Records for this exercise:
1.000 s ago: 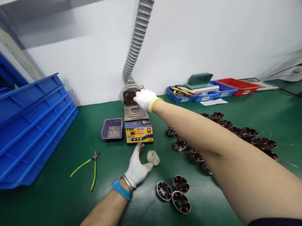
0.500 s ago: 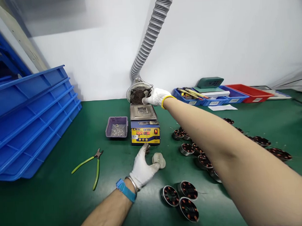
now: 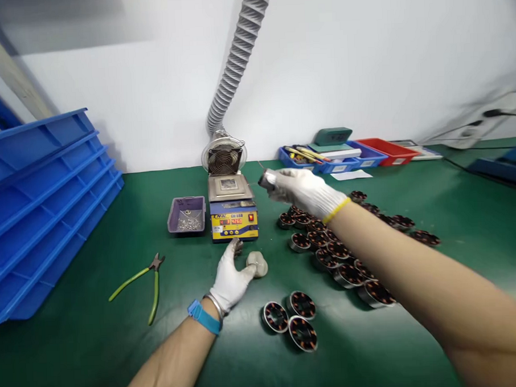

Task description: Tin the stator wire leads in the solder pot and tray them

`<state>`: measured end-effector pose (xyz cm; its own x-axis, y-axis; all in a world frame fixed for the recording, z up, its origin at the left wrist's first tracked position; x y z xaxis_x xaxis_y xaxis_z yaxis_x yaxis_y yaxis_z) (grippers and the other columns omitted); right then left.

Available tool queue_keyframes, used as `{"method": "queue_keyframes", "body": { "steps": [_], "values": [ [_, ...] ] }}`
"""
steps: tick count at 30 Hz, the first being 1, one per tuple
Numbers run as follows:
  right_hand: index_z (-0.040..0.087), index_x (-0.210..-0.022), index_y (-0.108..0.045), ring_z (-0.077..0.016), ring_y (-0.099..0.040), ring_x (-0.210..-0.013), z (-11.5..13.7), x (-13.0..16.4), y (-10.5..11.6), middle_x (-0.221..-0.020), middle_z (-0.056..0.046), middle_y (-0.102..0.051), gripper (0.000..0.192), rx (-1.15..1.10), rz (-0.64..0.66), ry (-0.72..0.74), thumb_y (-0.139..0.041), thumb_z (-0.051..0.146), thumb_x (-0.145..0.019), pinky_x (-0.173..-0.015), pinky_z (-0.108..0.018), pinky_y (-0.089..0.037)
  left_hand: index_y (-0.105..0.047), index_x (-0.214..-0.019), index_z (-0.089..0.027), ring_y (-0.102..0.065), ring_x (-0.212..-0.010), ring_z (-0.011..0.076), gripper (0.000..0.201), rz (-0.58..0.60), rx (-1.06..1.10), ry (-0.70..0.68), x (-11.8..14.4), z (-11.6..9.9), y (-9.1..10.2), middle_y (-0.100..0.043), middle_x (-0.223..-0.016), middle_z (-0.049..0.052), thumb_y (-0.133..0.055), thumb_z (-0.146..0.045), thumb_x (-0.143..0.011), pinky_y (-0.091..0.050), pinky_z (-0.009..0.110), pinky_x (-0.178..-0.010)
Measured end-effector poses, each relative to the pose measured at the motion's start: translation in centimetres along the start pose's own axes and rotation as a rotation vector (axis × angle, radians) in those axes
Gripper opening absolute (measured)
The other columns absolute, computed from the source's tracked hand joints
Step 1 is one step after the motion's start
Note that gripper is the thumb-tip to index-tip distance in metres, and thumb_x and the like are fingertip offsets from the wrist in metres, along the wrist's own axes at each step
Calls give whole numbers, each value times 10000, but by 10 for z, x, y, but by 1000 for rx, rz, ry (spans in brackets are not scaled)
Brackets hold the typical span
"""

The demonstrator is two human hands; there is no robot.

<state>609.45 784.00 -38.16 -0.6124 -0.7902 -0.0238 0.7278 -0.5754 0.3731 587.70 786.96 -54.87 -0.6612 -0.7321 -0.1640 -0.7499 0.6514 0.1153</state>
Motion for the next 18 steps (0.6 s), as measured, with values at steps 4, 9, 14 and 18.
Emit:
{"method": "queue_keyframes", "body": {
  "steps": [4,9,14,18],
  "values": [
    [234,-1139,-563,-207,-702,-813,-92,101,13,-978,-49,-722,583,-203,30,-129,-795,401,-631,-744,-333,-607,-440,-1419,-112,-550,-1292,295,737,-11,25,-23,0,3,3,-565,-1397,190,-698,-301,-755,-391,488,-1163],
    [187,-1177,-570,-307,-658,-1138,-162,185,15,-1249,-152,-665,549,199,52,-83,-720,340,-672,-978,-487,-553,-492,-1375,-150,-571,-1253,298,698,-46,46,-2,-1,9,4,-585,-1373,175,-723,-346,-747,-385,508,-1152],
    [159,-1260,-639,-354,-435,-1416,-149,210,10,-1469,-169,-531,590,535,283,159,-724,347,-707,-1175,-568,-364,-486,-1374,-162,-584,-1226,295,714,-45,80,11,-1,11,7,-598,-1360,171,-744,-342,-733,-401,512,-1130],
    [193,-1461,-498,-313,-581,-1278,-119,196,24,-1436,-126,-577,820,564,335,150,-743,359,-696,-1065,-467,-499,-494,-1356,-171,-609,-1177,286,719,-82,167,27,-3,16,12,-619,-1322,165,-768,-349,-715,-431,506,-1097]
  ]
}}
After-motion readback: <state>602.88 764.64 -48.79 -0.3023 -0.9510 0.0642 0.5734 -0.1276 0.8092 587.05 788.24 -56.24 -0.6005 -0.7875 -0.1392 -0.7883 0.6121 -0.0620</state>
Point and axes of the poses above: each hand's wrist, its own x-axis away from the middle knuckle, its own y-axis out of the back of the hand, z = x × y, the point moved 7 cm from there along -x, towards the middle knuckle
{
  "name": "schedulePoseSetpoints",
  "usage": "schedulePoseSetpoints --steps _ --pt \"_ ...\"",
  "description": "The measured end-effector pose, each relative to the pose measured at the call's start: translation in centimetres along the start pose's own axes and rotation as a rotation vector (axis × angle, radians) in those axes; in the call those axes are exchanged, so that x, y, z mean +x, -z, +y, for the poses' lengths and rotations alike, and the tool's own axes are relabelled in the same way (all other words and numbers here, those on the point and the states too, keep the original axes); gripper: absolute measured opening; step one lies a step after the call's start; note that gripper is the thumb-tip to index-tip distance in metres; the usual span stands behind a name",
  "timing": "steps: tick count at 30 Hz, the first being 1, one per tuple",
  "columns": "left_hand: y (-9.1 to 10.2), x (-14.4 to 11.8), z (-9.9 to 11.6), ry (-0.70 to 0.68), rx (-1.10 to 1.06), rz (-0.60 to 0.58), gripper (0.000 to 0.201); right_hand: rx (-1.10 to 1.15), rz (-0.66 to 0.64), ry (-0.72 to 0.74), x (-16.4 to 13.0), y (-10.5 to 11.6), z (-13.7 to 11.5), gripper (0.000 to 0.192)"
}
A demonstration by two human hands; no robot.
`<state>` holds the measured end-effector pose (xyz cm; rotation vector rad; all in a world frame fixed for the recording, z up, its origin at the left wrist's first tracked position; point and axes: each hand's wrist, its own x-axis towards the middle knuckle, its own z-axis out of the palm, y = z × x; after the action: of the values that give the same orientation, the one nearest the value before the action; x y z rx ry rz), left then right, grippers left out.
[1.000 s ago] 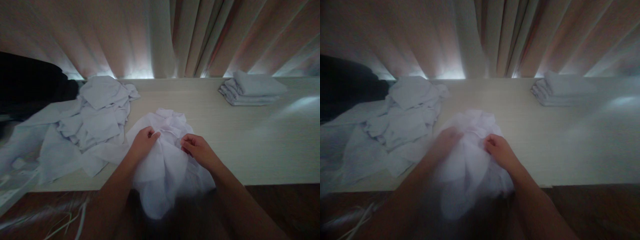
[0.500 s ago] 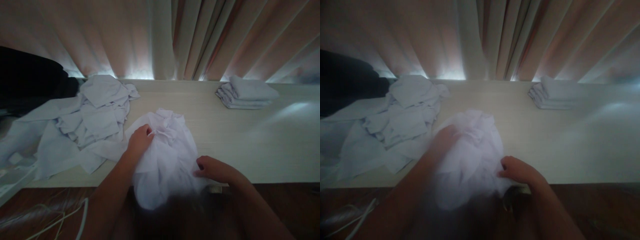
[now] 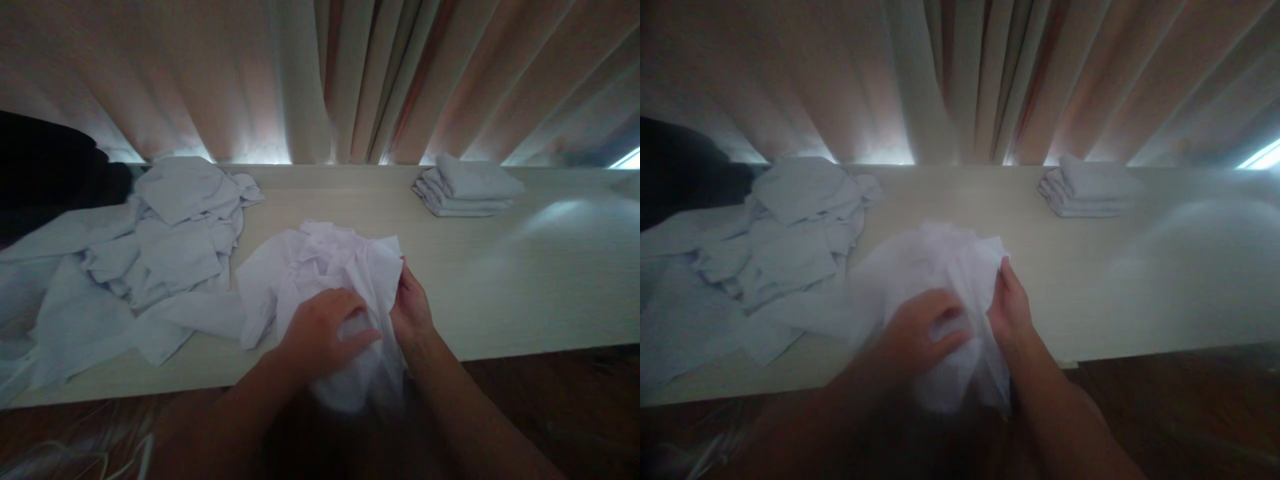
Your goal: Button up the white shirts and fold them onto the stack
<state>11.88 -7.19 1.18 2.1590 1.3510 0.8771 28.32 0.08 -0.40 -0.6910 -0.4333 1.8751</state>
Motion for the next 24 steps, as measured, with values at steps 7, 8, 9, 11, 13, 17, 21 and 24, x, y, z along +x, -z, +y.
schedulePoseSetpoints --steps 7,8,9,11,13,17,21,24 --pt "-1.8 0.7 -2.8 0.149 -0.019 -0.089 0.062 0.237 -0.066 0.131 1.9 -2.0 1.9 0.026" --pt "-2.0 0.8 -2.9 0.143 -0.044 -0.089 0.060 0.238 -0.080 0.122 2.2 -2.2 2.1 0.025" --pt "-2.0 0.8 -3.0 0.148 -0.072 -0.099 0.052 0.238 -0.096 0.117 2.5 -2.4 2.2 0.023" --pt "-1.8 0.9 -3.1 0.202 -0.132 -0.110 0.032 0.228 -0.139 0.123 3.0 -2.6 2.2 0.018" --pt "-1.2 1.0 -3.4 0.286 -0.194 -0.064 0.031 0.190 -0.181 0.143 3.2 -2.7 2.0 0.013" --pt "1.4 1.5 -4.4 0.488 -0.334 0.308 0.033 -0.057 -0.145 0.229 2.9 -2.3 2.1 0.014" --pt "4.4 2.2 -5.5 0.769 -0.562 0.578 0.029 -0.503 -0.111 0.233 2.6 -1.5 3.8 0.034" --pt "5.5 2.3 -6.6 0.943 -0.699 0.587 0.029 -0.858 -0.280 0.077 2.2 -1.6 5.5 0.049"
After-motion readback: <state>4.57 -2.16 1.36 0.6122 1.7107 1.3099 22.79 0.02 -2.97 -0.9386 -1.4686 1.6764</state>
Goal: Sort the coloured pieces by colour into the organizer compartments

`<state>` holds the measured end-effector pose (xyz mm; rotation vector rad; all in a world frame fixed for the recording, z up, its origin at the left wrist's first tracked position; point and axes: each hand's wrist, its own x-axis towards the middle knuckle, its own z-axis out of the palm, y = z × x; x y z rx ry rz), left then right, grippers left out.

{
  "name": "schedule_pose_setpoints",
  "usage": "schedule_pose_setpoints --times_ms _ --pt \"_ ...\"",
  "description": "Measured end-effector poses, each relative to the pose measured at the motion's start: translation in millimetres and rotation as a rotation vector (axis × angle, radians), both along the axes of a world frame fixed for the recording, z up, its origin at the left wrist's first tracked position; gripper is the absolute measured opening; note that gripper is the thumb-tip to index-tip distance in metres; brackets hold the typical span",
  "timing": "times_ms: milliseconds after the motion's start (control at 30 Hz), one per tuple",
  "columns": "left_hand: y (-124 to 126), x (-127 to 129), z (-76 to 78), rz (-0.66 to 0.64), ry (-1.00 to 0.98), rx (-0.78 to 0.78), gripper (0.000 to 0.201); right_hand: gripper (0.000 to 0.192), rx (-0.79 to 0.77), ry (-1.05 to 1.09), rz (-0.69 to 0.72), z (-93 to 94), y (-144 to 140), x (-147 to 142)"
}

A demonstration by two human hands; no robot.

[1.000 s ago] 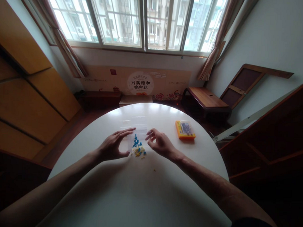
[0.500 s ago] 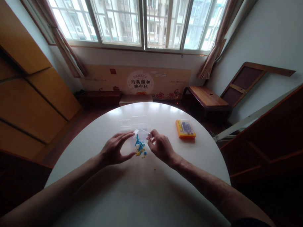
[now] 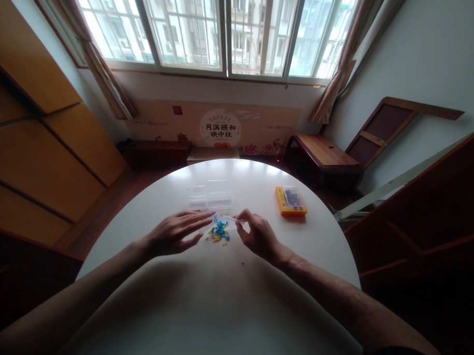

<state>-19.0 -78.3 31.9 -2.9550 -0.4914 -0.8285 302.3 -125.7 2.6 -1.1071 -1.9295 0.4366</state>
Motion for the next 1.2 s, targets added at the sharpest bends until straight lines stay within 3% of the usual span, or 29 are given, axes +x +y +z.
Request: schedule_pose_setpoints --times_ms 233,400,533,600,700,767,833,1000,1200 --pt "0.9 0.9 12.1 -0.046 0.106 -0.022 0.066 0.01 0.06 -0.028 0.102 1.9 3.2 10.1" --pt "1.8 -2.7 12.3 -0.057 0.122 -0.024 0.063 0.011 0.086 -0.049 0.138 3.6 1.8 14.2" --pt "0.2 4.7 3.7 0.013 -0.043 -0.037 0.064 0.001 0.109 0.038 0.049 11.4 6.1 12.4" --pt "-3.8 18.9 -2.2 0.102 -0.243 -0.128 0.063 0.007 0.119 0.127 -0.057 18.6 13.4 9.6" --pt "-9.8 48.5 -10.2 0.117 -0.476 -0.47 0.065 0.017 0.103 0.243 -0.159 32.1 30.6 5.5" --pt "-10.4 65.4 -14.2 0.138 -0.561 -0.62 0.064 0.024 0.053 0.267 -0.136 40.6 44.6 5.3" --pt "-7.9 74.3 -17.3 0.211 -0.573 -0.669 0.062 0.027 0.008 0.237 -0.097 47.1 59.3 8.9" --pt "-2.6 61.0 -24.7 0.362 -0.391 -0.505 0.063 0.028 0.054 -0.075 -0.031 54.4 97.4 35.5" --pt "-8.2 32.5 -34.8 0.336 -0.15 -0.296 0.049 0.026 0.145 -0.316 0.038 52.6 149.0 62.4"
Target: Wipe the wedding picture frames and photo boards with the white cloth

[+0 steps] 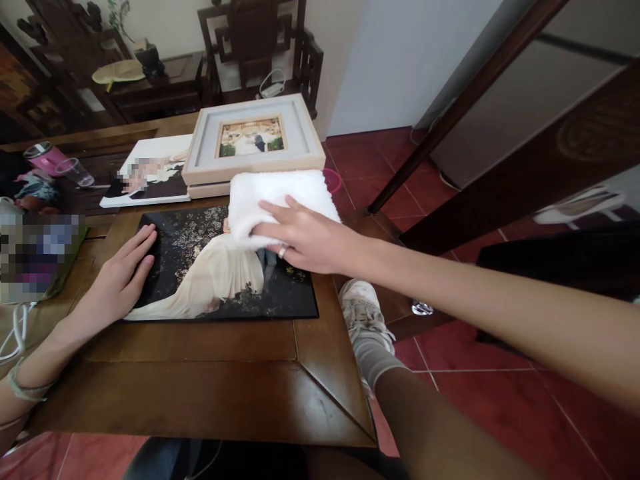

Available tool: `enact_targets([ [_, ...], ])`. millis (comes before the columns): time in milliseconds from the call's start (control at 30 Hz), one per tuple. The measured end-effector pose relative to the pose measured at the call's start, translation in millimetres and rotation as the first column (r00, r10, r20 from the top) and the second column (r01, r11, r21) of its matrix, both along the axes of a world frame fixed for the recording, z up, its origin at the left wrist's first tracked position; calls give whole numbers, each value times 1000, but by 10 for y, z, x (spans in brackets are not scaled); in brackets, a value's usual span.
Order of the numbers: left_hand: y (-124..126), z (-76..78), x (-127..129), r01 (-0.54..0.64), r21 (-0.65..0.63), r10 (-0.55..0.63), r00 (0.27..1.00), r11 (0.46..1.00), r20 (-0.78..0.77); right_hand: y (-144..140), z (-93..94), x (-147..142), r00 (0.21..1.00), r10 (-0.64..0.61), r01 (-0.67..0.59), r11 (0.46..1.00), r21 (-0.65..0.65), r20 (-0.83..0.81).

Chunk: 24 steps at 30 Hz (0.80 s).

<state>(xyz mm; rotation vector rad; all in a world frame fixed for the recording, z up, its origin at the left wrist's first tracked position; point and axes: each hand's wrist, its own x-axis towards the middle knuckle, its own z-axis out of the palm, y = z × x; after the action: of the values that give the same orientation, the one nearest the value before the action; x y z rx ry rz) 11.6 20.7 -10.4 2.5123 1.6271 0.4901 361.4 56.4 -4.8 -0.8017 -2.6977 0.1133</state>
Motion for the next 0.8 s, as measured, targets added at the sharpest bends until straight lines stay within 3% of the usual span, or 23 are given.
enact_targets([
  [133,-1,-3,2,-11,19,11,1000,1000,6,-60,-4,-91,1000,-22,22,998,55,3],
  [333,-5,-10,4,-22,6,21,999,1000,27,-878,-17,-311,989,131,-122,985,122,-69],
  [467,-8,-22,-4,-3,11,2,999,1000,38,-1234,22,-449,985,139,-128,987,100,-106],
  [600,-8,-22,-6,7,10,-8,999,1000,33,-1053,34,-455,983,168,-166,986,33,-68],
  [800,-9,-26,-19,4,11,-4,1000,1000,23,-254,66,-409,997,63,-61,997,-45,54],
])
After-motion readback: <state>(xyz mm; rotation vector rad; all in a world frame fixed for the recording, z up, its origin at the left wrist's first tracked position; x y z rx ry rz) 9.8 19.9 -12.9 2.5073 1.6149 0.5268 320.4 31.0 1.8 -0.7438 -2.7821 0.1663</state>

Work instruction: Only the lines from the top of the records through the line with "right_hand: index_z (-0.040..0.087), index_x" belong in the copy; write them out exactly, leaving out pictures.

Task solution:
1.000 s ago: 
0.500 s ago: 
now: 

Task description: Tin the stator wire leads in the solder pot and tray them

`<state>`: measured end-effector pose (xyz cm; its own x-axis, y-axis; all in a world frame fixed for the recording, z up, its origin at the left wrist's first tracked position; x y z xaxis_x xaxis_y xaxis_z yaxis_x yaxis_y yaxis_z) (grippers and the other columns omitted); right then left.

Available tool queue_keyframes, used as `{"method": "queue_keyframes", "body": { "steps": [_], "values": [ [_, ...] ] }}`
"""
steps: tick count at 30 Hz, the first being 1, one per tuple
Numbers run as follows:
  right_hand: index_z (-0.040..0.087), index_x (-0.210..-0.022), index_y (-0.108..0.045), ring_z (-0.077..0.016), ring_y (-0.099..0.040), ring_x (-0.210..-0.013), z (-11.5..13.7), x (-13.0..16.4), y (-10.5..11.6), middle_x (-0.221..-0.020), middle_z (-0.056..0.046), middle_y (-0.102..0.051), gripper (0.000..0.192), rx (-1.15..1.10), rz (-0.64..0.66), ry (-0.72..0.74), thumb_y (-0.139..0.041), thumb_z (-0.051..0.146), thumb_x (-0.145..0.019), pinky_x (-0.173..-0.015), pinky_z (-0.108..0.018), pinky_y (-0.089..0.037)

Work on this exercise has been completed.